From Japan to Ireland, stories are told of the Swan Maiden. The details might differ, but the general picture remains. Vulnerable without her protective ‘cloak’, she is found/captured by a prince. They marry, she gives him a variable number of fine daughters and sons. Until the day she finds her ‘clothes’ . . . then she ups, out of a hole in his roof, and flies away.
I see in this two references. One is to the shamanic practice of flying to the Otherworld, courtesy of hallucinogens and a ‘magical feathered cloak’—exit from the tent is achieved via its sky-hole. (In the shamanic culture of Manchuria and Siberia the Tungus even carved wooden swans atop their sky poles.) The other is a reference to the swan’s vulnerability during the moult (July-August). Without her flight feathers, the swan (Swan Maiden) cannot escape the hunter.
We don’t know how old this story. That it’s so widespread throughout Eurasia doesn’t automatically date it to a time when the peoples shared common tongue, common land or common ancestry. There are no boundaries to a good story, and a good story is one that resonates deep, as does the Swan Maiden.
However, we can track our ancestors’ interest in the swan, and perhaps infer their beliefs.
During a 1975 excavation in Denmark—at Vedbæk, for a new school—a most interesting find was made. Not only was a cemetery discovered, dating to 5,000 BCE (Mesolithic). But one of the graves yielded the bodies of a young woman who had died in childbirth, and her newborn baby. The baby had been prematurely born. It was placed in the grave, cradled in the wing of a swan.
But long before that—at least by 35,000 years ago (the Palaeolithic)—people made flutes from swan bones.
Around 20,000 years ago, in Central Siberia, our ancestors were carving swan pendants from mammoth bone. While at around the same time, others were depicting swans on the rock walls.
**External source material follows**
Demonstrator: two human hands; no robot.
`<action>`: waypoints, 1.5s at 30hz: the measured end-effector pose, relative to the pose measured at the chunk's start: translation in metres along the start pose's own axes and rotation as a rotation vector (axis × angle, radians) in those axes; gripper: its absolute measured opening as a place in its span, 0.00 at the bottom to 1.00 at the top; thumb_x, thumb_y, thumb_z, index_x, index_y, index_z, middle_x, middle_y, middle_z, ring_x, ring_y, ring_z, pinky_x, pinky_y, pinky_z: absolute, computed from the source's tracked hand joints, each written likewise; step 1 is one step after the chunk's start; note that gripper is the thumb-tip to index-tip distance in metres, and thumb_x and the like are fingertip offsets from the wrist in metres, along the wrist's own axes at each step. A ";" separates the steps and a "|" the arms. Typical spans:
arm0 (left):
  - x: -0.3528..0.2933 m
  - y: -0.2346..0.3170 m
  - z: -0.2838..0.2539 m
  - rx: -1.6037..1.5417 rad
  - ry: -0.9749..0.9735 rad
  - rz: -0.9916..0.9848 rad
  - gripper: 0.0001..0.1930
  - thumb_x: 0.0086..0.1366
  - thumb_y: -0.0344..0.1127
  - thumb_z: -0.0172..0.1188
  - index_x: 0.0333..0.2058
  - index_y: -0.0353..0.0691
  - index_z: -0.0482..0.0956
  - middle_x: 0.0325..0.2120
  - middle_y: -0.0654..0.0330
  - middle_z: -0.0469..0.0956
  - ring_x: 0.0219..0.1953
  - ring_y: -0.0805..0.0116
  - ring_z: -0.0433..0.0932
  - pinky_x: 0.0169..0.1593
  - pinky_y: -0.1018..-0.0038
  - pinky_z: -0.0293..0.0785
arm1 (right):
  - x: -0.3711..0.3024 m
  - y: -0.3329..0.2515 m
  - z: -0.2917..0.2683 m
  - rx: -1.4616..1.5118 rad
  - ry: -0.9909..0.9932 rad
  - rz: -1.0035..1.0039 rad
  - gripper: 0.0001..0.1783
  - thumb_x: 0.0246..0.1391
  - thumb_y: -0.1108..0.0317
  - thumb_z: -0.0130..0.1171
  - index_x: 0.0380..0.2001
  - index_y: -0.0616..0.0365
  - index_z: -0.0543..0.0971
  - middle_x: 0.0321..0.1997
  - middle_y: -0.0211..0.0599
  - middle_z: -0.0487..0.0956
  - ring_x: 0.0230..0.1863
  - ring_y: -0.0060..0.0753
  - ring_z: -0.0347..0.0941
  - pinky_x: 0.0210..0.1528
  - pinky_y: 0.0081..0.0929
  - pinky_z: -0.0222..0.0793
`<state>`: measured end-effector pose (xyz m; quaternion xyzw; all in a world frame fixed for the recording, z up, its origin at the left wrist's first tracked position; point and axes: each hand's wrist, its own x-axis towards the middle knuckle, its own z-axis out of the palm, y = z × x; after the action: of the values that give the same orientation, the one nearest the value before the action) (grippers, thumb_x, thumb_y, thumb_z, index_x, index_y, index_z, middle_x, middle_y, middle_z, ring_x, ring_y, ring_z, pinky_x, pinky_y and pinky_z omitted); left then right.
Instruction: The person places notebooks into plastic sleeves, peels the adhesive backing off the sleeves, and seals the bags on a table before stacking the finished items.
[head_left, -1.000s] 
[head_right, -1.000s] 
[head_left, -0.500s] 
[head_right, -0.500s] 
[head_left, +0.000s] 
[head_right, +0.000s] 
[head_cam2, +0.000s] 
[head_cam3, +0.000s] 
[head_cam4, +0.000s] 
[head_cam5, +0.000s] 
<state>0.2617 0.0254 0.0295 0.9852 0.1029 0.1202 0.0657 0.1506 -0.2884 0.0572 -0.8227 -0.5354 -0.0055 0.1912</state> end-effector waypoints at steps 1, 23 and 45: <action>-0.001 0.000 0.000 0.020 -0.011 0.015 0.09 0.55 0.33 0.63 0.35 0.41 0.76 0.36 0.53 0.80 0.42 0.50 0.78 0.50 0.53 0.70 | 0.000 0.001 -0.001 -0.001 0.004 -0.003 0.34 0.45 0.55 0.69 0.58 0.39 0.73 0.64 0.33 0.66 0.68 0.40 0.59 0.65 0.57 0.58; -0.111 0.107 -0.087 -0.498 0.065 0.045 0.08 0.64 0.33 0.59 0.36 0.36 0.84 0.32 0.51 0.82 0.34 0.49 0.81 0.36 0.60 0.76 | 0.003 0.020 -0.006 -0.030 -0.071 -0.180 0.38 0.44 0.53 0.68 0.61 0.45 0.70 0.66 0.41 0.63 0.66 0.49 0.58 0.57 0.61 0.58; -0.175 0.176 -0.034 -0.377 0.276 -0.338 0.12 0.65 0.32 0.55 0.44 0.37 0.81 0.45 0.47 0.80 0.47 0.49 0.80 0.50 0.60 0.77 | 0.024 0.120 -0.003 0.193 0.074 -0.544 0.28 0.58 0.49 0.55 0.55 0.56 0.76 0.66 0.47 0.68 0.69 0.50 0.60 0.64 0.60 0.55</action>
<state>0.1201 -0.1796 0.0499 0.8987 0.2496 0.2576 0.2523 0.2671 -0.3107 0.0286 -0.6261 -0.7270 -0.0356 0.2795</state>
One in particular sits atop a pole—where, later, the sun-wheel would sit. So not surprising, by the Bronze Age, ca. 3500 BCE, we find in Serbia, a figurine of male solar deity in a chariot driven by swans.
Amongst the later-known creation myths is that of the ‘earth diver’, common throughout Central and Northern Asia and Native North America. Here a divine being dives into the primordial ocean and brings up mud or earth in order to create the world. The Altaian Tatars described this divine being as a white swan.
In Hindu mythology, it’s a swan, Kalahamsa, that laid the cosmic egg (though in later versions she only ‘assisted’ Brahma in creating the cosmos). It’s probably safe to identify Kalahamsa with Saraswati, the goddess consort of Brahma and personification of the sacred river Saraswati—which, like the Nile, was deemed an earthly reflection of the Milky Way.
Which brings us neatly to the Cygnus Constellation. Cygnus, i.e. the Swan, alias the Northern Cross, marks the start of a dark band of interstellar dust cloud (the Great Rift) that splits the Milky Way in half for about a third of its length—resembling legs if conceived of as the body of a goddess—or the roots where they split from its trunk if conceived of as the World Tree. Which allows me another neat segue.
In Norse myth, two swans swim upon the ‘Well of Origin’, situated at the base of the World Tree.
Coincidence? But then factor in this: Ca. 17,000 to 6,000 years ago the Milky Way could be seen to stretch from Scorpio—which is also imagined as a dragon or serpent—to Cygnus: the swan that sits upon a pole. And? The World Tree also has a serpent encircling its base, and a bird perching in its uppermost branches. Moreover, that pole upon which the swan (Cygnus) sat would have been Deneb, brightest star in its constellation—which at that time acted as the Pole Star.
Still with the Norse . . . the valkyries, who were known also as swan maidens, were undeniably psychopomps—conveyors of souls. They gathered the souls of the slain from the battle field and brought them safely to Valhalla.
Oddly—or not—it’s amongst the Norse traditions that we find the oldest recorded Western version of the Swan Maiden tale, in the Eddic poem Völundarkvida. Here, Völundr—better known in England as Wayland the Smith—and his brothers come upon three swan maidens (valkyries) bathing in a lake, their feather cloaks left unattended. The usual plot device follows (the brothers hide the cloaks) and each marries one of the stranded swan maidens. It’s not till nine years later that the valkyries find their cloaks and soon are gone.
I could pull in many more examples. But why? It’s plain to see that the swan has always been more than a graceful white bird, at home as much in water as in the air. A liminal creature that snaggles our memories and sparks our imagination.